= What you will do =
A single number is the answer: how many lines of the entries contain the word "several"?

Stored records:
+++

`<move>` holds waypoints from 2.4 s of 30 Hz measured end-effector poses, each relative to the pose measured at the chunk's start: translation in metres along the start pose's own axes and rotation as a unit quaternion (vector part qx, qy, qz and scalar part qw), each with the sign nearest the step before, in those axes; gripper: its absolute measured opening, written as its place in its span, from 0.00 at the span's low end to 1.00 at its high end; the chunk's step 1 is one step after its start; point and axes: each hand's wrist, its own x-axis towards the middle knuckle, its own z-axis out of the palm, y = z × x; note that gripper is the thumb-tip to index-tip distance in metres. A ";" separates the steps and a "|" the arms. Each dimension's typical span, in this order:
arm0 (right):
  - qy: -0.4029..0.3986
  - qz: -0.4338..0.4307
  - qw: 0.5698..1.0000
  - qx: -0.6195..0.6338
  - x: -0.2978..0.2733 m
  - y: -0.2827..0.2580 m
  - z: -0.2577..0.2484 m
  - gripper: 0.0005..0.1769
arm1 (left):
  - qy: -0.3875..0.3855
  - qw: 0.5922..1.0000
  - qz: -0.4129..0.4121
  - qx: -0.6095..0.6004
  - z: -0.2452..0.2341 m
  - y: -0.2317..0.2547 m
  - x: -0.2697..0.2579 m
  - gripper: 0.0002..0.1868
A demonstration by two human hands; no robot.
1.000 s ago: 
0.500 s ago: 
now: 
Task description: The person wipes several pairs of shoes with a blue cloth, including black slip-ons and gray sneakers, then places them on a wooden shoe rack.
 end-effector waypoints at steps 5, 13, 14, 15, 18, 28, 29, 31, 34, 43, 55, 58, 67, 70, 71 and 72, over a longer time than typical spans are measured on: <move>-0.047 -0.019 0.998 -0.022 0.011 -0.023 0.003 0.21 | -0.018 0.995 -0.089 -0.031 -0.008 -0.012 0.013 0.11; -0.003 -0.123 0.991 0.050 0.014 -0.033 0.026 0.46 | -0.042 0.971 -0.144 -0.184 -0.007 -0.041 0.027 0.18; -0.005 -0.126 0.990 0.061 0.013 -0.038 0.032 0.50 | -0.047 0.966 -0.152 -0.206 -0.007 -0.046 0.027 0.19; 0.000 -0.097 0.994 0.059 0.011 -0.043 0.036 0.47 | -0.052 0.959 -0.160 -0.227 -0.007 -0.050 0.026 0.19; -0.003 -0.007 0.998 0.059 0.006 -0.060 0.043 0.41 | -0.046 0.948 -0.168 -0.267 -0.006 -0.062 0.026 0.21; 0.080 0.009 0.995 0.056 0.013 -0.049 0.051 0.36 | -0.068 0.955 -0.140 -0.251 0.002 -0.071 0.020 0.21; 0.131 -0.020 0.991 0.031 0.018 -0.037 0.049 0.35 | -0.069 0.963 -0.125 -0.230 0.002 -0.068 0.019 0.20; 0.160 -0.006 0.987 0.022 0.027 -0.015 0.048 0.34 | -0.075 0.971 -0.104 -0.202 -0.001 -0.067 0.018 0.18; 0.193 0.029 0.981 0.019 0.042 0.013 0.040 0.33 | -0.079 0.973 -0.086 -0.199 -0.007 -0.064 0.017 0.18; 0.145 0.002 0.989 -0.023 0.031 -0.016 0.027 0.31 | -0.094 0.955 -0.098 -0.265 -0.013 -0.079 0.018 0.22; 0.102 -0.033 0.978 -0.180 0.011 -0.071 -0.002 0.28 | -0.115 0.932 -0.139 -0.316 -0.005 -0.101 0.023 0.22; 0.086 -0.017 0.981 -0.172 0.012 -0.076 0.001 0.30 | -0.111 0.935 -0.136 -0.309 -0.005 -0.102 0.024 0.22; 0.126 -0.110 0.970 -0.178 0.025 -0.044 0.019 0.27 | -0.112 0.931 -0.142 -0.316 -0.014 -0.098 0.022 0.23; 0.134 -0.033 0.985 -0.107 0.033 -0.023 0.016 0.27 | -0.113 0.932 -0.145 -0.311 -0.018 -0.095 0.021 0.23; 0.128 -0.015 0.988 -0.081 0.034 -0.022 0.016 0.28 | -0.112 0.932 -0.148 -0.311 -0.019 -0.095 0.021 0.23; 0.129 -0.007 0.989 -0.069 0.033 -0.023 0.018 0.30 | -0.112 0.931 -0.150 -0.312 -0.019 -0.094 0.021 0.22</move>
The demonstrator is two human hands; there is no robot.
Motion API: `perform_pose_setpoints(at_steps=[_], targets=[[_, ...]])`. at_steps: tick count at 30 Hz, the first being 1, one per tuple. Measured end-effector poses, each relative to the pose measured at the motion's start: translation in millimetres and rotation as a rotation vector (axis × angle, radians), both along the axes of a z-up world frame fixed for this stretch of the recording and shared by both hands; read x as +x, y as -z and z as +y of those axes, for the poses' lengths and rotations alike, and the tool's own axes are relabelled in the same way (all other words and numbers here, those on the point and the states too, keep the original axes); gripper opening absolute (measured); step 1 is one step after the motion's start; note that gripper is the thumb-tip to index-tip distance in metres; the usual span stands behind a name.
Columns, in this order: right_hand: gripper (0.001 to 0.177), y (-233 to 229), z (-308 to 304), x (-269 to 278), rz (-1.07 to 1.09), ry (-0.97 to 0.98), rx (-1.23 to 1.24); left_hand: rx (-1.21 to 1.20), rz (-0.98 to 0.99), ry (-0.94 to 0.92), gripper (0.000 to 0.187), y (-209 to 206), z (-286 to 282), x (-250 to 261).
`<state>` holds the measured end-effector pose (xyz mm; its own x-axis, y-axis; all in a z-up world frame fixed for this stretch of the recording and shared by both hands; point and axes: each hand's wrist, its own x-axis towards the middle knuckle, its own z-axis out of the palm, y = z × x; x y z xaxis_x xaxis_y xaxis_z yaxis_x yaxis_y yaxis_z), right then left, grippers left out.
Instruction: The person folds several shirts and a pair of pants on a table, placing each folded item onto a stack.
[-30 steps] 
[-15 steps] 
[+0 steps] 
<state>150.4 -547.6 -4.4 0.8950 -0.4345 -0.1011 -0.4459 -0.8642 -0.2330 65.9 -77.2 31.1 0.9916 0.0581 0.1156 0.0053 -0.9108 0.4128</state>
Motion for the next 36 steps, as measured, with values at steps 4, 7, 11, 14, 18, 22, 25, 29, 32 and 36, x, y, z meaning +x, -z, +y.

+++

= Your solution =
2